> [Assigned task] Among the entries below, find each line with "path" and show it.

> [Data for analysis]
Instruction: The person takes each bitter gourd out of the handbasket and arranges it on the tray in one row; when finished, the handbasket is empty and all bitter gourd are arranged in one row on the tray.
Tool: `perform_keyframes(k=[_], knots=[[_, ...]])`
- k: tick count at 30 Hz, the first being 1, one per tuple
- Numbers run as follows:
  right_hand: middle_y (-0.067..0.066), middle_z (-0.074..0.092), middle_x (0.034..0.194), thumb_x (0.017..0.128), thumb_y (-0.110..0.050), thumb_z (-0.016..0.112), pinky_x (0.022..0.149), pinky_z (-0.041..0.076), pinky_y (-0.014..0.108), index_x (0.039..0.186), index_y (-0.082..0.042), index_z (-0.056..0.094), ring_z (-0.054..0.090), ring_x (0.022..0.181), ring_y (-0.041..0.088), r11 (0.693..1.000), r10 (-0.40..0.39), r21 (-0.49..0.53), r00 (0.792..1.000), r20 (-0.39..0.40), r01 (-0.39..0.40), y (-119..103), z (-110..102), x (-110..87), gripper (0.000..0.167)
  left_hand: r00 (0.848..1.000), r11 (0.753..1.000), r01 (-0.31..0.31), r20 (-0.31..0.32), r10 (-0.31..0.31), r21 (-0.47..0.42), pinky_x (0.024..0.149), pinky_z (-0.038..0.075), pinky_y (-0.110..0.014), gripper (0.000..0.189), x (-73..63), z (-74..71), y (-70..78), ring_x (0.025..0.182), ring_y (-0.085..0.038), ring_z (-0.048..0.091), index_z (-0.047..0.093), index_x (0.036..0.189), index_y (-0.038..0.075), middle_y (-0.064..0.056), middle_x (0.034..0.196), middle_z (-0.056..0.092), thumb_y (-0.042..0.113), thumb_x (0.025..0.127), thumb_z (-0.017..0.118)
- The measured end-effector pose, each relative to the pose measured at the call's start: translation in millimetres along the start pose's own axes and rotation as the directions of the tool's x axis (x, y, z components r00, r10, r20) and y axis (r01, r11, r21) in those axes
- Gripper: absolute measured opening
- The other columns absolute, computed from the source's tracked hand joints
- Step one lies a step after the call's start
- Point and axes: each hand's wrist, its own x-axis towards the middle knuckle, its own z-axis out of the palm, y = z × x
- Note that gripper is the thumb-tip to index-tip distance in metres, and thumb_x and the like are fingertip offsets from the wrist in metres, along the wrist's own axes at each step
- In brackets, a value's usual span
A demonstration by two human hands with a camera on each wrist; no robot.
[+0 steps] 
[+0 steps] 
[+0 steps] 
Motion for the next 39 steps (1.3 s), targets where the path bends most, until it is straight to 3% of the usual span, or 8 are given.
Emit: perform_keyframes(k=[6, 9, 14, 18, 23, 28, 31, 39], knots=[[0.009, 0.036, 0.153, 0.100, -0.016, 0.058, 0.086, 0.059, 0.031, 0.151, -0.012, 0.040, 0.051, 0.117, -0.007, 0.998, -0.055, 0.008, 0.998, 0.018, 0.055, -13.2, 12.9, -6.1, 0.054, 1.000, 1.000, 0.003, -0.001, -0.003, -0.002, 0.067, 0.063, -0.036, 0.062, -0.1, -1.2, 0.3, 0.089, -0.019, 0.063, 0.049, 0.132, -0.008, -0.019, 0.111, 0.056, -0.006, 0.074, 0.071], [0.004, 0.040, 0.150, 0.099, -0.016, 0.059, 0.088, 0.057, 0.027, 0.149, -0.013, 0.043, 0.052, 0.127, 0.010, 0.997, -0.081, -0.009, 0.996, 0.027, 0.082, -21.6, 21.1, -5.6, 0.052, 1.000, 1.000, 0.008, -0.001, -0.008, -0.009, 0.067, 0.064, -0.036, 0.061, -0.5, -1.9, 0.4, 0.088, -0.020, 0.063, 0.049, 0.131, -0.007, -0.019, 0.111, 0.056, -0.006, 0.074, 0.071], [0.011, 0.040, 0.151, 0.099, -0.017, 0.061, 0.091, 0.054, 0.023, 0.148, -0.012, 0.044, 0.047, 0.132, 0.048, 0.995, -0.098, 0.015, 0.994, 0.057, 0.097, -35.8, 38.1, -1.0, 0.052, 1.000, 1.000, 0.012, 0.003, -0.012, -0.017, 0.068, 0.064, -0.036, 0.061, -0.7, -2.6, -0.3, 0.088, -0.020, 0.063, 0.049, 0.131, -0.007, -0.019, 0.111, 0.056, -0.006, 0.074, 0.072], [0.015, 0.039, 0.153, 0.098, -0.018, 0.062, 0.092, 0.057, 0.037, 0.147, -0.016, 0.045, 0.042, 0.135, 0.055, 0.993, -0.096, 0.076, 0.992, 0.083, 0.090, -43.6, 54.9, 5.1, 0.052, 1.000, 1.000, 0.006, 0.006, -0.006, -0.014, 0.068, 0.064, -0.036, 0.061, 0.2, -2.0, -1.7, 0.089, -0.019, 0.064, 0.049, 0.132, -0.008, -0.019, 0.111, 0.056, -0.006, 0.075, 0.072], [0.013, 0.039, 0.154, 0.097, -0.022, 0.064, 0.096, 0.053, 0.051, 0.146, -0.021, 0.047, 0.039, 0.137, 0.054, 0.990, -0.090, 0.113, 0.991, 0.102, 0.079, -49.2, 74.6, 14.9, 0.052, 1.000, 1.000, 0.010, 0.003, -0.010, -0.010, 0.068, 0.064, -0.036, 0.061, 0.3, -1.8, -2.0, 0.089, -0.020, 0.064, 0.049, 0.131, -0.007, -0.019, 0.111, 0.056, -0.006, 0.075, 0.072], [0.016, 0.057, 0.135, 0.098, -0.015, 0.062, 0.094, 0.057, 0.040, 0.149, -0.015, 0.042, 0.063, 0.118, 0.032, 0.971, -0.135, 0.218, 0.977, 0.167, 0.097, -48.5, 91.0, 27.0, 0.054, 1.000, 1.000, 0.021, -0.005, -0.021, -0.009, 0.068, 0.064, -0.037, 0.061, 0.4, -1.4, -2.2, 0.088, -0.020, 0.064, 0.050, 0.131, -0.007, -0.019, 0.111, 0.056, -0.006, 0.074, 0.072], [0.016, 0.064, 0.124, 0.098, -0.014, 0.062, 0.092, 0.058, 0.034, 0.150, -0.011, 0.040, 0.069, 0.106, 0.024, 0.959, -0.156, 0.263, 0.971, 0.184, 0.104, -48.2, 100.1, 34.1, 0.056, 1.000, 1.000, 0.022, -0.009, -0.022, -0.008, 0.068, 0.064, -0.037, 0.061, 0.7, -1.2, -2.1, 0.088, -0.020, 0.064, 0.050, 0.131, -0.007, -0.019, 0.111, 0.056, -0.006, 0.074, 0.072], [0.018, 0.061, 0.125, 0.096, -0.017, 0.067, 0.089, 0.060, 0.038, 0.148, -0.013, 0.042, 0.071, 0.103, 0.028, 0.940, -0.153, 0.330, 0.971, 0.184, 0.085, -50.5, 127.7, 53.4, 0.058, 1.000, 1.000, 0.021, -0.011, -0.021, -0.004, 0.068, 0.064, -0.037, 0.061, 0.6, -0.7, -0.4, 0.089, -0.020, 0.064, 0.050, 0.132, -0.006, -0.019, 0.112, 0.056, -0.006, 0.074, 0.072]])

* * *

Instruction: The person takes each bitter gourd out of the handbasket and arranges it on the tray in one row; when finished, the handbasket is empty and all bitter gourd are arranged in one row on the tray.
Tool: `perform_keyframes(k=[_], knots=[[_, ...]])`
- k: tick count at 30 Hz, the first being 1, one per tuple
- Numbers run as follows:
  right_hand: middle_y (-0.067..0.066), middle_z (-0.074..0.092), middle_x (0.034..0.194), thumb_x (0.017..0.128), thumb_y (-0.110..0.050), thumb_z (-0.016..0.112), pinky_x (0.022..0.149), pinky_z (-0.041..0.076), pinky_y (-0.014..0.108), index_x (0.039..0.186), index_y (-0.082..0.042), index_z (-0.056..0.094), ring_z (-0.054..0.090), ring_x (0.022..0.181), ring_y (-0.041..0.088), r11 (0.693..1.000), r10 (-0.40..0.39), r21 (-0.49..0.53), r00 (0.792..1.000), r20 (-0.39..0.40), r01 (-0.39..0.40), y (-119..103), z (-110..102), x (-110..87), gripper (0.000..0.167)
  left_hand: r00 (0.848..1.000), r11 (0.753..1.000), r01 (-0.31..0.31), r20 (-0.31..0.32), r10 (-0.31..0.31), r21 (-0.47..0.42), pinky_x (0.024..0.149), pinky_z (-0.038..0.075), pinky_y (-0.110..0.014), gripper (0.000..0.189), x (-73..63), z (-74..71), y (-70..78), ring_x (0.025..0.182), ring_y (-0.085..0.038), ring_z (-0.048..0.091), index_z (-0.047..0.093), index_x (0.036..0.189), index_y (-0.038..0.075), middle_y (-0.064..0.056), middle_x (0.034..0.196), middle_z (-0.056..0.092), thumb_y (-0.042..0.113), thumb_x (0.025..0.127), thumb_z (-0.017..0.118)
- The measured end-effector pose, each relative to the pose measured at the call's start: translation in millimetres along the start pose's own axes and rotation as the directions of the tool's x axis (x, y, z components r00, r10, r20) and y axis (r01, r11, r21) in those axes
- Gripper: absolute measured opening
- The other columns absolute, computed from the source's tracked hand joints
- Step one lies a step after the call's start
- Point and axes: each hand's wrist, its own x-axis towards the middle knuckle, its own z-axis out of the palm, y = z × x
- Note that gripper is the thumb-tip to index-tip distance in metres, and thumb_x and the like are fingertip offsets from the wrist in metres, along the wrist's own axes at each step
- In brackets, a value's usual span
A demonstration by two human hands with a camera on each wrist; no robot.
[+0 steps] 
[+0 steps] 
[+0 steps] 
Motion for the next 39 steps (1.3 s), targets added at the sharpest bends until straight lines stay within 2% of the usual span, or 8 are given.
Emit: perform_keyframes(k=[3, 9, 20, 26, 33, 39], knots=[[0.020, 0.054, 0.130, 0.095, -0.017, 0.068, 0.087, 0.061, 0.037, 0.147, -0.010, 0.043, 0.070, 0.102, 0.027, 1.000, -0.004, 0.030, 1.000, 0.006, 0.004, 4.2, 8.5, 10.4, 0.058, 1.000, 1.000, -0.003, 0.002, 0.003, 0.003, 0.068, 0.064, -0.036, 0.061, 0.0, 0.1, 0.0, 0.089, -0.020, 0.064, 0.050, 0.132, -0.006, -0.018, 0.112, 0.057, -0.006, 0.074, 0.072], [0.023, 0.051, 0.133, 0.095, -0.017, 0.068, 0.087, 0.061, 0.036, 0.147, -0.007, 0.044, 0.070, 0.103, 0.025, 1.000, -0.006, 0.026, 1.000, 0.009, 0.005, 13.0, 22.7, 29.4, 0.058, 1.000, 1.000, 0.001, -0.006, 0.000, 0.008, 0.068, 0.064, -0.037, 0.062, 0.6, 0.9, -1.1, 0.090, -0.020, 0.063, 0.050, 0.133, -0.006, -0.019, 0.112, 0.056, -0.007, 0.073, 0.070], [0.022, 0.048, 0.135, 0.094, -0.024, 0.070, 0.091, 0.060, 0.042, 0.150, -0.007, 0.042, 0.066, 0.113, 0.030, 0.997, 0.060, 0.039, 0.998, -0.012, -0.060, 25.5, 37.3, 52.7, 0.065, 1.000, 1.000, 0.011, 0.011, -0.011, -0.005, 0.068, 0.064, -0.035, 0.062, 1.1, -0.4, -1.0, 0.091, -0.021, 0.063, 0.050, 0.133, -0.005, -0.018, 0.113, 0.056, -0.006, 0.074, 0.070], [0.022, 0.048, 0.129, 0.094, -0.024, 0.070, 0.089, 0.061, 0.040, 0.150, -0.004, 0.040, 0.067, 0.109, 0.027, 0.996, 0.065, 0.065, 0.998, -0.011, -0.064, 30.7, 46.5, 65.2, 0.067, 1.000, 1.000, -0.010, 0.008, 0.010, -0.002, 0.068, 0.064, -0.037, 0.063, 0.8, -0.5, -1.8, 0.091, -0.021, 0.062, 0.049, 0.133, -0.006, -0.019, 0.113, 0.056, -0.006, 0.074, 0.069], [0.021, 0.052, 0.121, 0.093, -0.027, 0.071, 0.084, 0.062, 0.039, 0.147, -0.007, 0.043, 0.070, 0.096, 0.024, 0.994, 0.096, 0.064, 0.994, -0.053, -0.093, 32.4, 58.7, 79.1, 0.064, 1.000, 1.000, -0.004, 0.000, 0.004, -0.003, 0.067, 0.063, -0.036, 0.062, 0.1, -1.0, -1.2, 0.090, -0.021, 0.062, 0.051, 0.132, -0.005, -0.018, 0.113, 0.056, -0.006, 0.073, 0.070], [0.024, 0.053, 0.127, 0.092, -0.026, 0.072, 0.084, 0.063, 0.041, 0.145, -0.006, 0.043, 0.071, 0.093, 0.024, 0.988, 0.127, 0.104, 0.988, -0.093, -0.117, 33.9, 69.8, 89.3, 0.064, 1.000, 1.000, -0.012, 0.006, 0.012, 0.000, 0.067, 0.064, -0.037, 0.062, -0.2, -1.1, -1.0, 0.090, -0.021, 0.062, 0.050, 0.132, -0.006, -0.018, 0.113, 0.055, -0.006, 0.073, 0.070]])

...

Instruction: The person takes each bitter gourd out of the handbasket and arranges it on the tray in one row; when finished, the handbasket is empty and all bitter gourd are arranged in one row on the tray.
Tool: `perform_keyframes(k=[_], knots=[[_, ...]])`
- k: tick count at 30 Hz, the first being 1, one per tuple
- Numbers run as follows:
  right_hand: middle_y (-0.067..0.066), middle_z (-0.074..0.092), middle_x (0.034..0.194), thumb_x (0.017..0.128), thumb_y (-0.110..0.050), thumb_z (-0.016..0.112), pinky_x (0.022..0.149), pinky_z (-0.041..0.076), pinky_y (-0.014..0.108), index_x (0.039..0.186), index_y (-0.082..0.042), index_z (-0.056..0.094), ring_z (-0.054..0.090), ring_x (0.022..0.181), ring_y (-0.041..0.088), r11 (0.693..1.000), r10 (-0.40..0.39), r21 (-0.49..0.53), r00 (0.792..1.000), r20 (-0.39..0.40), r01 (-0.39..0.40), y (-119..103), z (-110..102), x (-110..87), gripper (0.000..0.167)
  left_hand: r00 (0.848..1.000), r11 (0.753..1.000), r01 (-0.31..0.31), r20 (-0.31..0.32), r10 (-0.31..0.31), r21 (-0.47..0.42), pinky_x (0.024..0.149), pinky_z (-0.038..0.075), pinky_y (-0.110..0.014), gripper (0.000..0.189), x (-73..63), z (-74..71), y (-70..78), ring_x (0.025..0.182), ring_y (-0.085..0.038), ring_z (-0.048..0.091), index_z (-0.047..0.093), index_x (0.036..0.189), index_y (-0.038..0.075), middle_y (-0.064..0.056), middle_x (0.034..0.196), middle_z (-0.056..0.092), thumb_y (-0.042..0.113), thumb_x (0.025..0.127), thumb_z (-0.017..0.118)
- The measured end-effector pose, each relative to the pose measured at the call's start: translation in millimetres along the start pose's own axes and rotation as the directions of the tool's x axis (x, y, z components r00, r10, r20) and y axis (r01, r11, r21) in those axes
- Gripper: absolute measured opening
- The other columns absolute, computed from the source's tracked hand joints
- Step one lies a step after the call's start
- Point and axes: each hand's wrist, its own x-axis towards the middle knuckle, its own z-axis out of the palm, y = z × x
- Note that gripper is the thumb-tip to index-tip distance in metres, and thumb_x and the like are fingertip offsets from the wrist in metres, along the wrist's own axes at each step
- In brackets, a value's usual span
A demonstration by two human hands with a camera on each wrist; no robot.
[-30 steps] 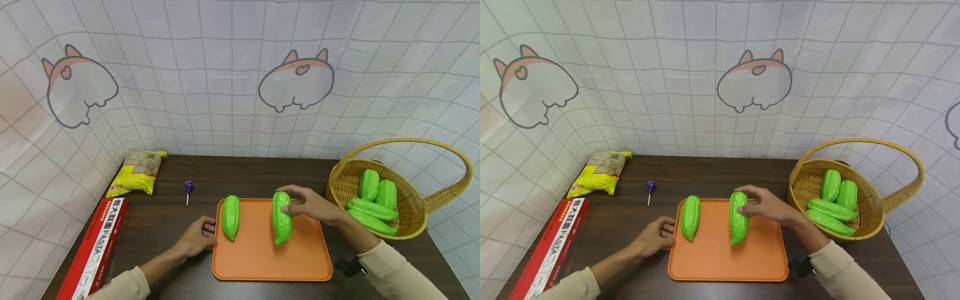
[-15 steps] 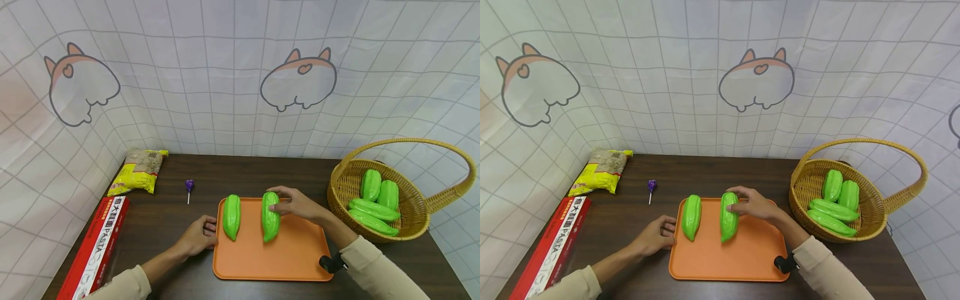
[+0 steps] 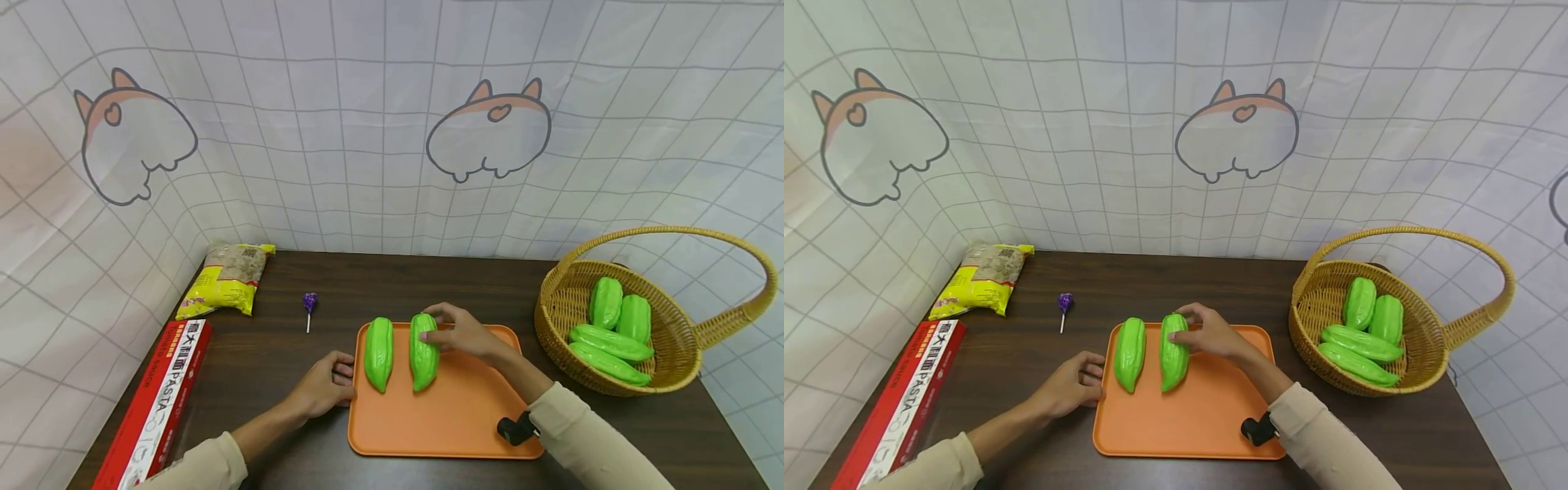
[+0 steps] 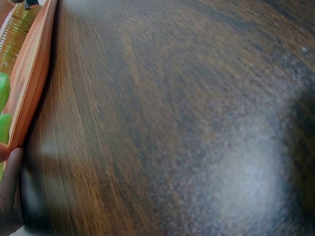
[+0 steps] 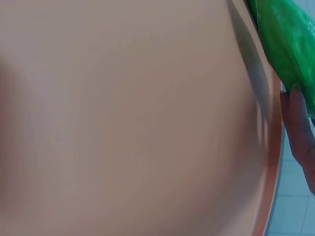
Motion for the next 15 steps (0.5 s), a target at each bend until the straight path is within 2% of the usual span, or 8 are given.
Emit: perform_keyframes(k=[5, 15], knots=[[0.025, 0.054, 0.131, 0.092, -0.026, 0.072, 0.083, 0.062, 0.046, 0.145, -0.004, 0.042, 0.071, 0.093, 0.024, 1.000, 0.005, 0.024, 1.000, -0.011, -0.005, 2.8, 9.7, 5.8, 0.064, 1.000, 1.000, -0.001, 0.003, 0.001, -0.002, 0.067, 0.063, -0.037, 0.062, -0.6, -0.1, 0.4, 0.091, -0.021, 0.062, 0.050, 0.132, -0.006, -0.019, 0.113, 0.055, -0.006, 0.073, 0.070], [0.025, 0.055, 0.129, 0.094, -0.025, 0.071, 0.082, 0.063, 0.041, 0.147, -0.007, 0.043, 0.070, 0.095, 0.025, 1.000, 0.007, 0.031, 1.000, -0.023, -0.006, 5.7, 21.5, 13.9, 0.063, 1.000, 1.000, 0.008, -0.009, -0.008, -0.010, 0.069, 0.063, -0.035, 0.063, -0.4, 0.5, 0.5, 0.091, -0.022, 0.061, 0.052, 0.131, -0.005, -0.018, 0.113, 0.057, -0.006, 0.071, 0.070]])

> [Task output]
Motion for the next 39 steps (1.3 s), targets where the path bends most, until it is straight to 3% of the usual span, or 8 are given.
Motion for the next 15 steps (0.5 s), a target at each bend until the straight path is within 2% of the usual span, or 8 are given.

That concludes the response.